Na dita reunião será tomada uma decisão de enorme importância e com um impacto muito severo na economia mundial, sobre a qual nem todos os ministros participantes estão de acordo. E o ambiente fica ainda mais pesado e tenso quando, depois de se ter confessado ao monge e revelar-lhe que tem um cancro, o diretor do FMI se suicida na sua “suite”, asfixiando-se com um saco de plástico. As coisas têm que ficar resolvidas e a notícia do suicídio mantida secreta antes do final do fim-de-semana, e o monge começa a ser pressionado de todos os lados, e até pelas pessoas mais inesperadas, para quebrar o segredo da confissão e dizer o que é que Rogé lhe confidenciou. Mas Salus responde ou com um claro “não”, ou com enigmáticos desenhos de pássaros (o monge gosta de gravar o canto das aves no seu telemóvel, uma das raras poucas possessões materiais, onde quer que vá).
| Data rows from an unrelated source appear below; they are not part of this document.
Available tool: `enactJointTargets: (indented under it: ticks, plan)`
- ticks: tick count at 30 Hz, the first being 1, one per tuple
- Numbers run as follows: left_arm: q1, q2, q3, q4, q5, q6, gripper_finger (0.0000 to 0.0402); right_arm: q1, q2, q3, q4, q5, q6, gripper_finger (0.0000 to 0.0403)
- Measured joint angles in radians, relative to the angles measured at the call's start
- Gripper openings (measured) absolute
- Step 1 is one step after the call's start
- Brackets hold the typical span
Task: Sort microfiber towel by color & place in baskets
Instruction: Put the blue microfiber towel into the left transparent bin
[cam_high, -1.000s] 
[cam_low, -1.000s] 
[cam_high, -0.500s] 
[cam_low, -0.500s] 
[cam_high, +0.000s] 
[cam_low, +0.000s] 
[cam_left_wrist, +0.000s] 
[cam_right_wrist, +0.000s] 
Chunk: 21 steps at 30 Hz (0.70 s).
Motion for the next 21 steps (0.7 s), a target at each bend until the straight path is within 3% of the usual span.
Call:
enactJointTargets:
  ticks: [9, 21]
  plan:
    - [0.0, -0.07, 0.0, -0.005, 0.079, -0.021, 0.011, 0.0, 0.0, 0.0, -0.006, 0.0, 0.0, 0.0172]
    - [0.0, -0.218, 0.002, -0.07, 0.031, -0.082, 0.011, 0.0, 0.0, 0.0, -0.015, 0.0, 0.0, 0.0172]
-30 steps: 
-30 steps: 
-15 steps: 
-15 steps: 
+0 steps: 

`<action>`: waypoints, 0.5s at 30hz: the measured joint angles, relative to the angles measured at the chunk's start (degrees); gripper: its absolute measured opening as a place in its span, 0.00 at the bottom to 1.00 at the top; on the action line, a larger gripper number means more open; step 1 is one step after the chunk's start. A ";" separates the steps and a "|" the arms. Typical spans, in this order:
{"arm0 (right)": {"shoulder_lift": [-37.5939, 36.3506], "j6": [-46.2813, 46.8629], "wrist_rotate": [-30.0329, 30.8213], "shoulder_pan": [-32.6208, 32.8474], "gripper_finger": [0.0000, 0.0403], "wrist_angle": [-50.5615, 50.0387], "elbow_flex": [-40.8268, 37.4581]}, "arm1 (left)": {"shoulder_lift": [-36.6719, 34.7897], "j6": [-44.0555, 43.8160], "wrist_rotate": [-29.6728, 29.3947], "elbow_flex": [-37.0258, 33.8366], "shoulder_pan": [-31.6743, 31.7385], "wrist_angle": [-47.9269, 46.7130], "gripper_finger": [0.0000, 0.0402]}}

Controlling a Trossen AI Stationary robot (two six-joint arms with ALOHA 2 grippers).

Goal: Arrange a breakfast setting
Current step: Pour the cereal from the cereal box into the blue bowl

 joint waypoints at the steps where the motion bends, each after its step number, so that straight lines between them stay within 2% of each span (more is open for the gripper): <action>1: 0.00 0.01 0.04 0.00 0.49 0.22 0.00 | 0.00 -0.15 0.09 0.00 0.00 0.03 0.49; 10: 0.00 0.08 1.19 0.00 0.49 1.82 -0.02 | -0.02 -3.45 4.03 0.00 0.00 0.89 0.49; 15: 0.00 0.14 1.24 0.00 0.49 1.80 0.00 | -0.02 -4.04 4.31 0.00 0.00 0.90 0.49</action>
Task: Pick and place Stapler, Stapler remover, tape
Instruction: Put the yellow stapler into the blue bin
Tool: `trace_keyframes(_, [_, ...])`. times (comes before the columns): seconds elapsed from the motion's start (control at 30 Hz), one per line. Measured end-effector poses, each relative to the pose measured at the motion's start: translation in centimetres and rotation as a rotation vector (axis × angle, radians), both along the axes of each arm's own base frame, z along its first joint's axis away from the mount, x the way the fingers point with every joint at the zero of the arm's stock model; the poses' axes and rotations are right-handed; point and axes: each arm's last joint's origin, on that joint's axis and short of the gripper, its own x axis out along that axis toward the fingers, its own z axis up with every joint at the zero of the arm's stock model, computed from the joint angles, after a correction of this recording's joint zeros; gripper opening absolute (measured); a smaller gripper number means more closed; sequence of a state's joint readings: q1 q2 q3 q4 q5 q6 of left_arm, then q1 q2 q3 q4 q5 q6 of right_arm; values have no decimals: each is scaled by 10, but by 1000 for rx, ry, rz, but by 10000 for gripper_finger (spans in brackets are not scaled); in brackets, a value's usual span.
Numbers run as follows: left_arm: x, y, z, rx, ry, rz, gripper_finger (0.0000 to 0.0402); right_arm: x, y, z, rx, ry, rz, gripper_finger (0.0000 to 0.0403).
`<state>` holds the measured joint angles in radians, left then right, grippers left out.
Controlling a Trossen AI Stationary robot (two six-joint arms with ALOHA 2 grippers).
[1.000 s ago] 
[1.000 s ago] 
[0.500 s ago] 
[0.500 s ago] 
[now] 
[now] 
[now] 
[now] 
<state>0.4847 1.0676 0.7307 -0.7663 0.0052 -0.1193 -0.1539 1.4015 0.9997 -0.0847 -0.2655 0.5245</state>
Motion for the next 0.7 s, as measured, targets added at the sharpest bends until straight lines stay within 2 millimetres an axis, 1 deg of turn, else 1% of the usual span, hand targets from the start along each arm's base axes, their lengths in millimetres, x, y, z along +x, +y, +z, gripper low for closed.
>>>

[Veja uma entrevista com o realizador Roberto Andò]

Escrito pelo realizador e por Angelo Pasquini, este filme é como aqueles políticos que se fartam de fazer promessas na campanha eleitoral, e depois não conseguem cumprir uma que seja. O elemento policial e de “suspense” depressa se torna previsível e inverosímil, a “denúncia” esgota-se num punhado de lugares-comuns indolentes sobre o funcionamento do poder político-financeiro e a desumanidade e a ganância dos seus representantes, pouco mais que “clichés” prontos-a-detestar (a única personagem mais interessante do grupo, o diretor do FMI, morre logo no início do filme…) e o discurso final do monge é uma mistura de anticapitalismo de carregar pela boca e de vulgata de valores cristãos, que parece ter sido escrito por uma das manas Mortágua e por um padre progressista da moda. Há ainda um remate “sobrenatural” envolvendo um pássaro exótico, um cão e o monge, tão desconcertante como involuntariamente cómico.

Roberto Andò não é um Francesco Rosi, nem sequer um Damiano Damiani, só para citar dois compatriotas e colegas de cinema “engajado”. Tem a indignação fácil, o traço cinematográfico espesso, o olhar simplista e o verbo moralista, e “Políticos não se Confessam” desperdiça um elenco de estimáveis atores europeus (além de Auteuil e Servillo, Connie Nielsen, Lambert Wilson ou Moritz Bleibtreu) e desfaz-se em estereótipos, palha, presunção ideológica e água benta choca.